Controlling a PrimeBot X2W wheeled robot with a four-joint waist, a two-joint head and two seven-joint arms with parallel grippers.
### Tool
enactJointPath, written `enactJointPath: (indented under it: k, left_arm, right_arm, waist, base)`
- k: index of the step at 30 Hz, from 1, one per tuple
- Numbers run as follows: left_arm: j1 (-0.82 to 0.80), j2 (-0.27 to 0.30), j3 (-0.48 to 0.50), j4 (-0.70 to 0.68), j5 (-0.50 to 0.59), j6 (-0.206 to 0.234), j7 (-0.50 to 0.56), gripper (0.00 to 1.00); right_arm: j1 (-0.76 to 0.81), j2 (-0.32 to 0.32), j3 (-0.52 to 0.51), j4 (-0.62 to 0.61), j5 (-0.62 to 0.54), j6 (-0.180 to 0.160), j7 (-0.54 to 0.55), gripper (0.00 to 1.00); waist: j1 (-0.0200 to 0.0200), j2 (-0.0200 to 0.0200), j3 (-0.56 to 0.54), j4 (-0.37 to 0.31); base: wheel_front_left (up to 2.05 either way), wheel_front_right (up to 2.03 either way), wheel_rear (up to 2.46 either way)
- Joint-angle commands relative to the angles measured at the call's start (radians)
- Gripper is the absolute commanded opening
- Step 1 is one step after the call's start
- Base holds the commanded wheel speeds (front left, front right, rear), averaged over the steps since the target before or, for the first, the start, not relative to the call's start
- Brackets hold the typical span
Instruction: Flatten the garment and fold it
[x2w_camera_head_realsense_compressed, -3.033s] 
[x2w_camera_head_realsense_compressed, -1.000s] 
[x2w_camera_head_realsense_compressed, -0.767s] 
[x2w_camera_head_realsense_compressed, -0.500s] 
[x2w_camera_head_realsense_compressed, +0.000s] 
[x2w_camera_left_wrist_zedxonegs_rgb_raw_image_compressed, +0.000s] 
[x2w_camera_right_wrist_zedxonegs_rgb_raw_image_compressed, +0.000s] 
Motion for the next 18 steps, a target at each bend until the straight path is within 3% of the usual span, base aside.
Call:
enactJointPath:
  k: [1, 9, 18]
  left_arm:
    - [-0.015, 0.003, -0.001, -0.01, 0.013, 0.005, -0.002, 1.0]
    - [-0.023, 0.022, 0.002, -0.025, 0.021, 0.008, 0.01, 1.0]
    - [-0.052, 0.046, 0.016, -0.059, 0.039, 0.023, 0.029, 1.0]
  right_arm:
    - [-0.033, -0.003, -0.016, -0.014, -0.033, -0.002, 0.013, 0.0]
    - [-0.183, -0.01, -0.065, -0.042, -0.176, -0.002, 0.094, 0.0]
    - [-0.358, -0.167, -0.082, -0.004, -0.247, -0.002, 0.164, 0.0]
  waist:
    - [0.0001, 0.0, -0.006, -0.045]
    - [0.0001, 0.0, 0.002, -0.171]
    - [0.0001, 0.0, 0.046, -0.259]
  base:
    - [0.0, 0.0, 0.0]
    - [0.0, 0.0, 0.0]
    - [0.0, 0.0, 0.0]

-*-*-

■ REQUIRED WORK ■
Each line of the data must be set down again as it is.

■ RESPONSE BELOW ■
Controlling a PrimeBot X2W wheeled robot with a four-joint waist, a two-joint head and two seven-joint arms with parallel grippers.
### Tool
enactJointPath, written `enactJointPath: (indented under it: k, left_arm, right_arm, waist, base)`
- k: index of the step at 30 Hz, from 1, one per tuple
- Numbers run as follows: left_arm: j1 (-0.82 to 0.80), j2 (-0.27 to 0.30), j3 (-0.48 to 0.50), j4 (-0.70 to 0.68), j5 (-0.50 to 0.59), j6 (-0.206 to 0.234), j7 (-0.50 to 0.56), gripper (0.00 to 1.00); right_arm: j1 (-0.76 to 0.81), j2 (-0.32 to 0.32), j3 (-0.52 to 0.51), j4 (-0.62 to 0.61), j5 (-0.62 to 0.54), j6 (-0.180 to 0.160), j7 (-0.54 to 0.55), gripper (0.00 to 1.00); waist: j1 (-0.0200 to 0.0200), j2 (-0.0200 to 0.0200), j3 (-0.56 to 0.54), j4 (-0.37 to 0.31); base: wheel_front_left (up to 2.05 either way), wheel_front_right (up to 2.03 either way), wheel_rear (up to 2.46 either way)
- Joint-angle commands relative to the angles measured at the call's start (radians)
- Gripper is the absolute commanded opening
- Step 1 is one step after the call's start
- Base holds the commanded wheel speeds (front left, front right, rear), averaged over the steps since the target before or, for the first, the start, not relative to the call's start
- Brackets hold the typical span
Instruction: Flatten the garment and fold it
[x2w_camera_head_realsense_compressed, -3.033s] 
[x2w_camera_head_realsense_compressed, -1.000s] 
[x2w_camera_head_realsense_compressed, -0.767s] 
[x2w_camera_head_realsense_compressed, -0.500s] 
[x2w_camera_head_realsense_compressed, +0.000s] 
[x2w_camera_left_wrist_zedxonegs_rgb_raw_image_compressed, +0.000s] 
[x2w_camera_right_wrist_zedxonegs_rgb_raw_image_compressed, +0.000s] 
Motion for the next 18 steps, a target at each bend until the straight path is within 3% of the usual span, base aside.
Call:
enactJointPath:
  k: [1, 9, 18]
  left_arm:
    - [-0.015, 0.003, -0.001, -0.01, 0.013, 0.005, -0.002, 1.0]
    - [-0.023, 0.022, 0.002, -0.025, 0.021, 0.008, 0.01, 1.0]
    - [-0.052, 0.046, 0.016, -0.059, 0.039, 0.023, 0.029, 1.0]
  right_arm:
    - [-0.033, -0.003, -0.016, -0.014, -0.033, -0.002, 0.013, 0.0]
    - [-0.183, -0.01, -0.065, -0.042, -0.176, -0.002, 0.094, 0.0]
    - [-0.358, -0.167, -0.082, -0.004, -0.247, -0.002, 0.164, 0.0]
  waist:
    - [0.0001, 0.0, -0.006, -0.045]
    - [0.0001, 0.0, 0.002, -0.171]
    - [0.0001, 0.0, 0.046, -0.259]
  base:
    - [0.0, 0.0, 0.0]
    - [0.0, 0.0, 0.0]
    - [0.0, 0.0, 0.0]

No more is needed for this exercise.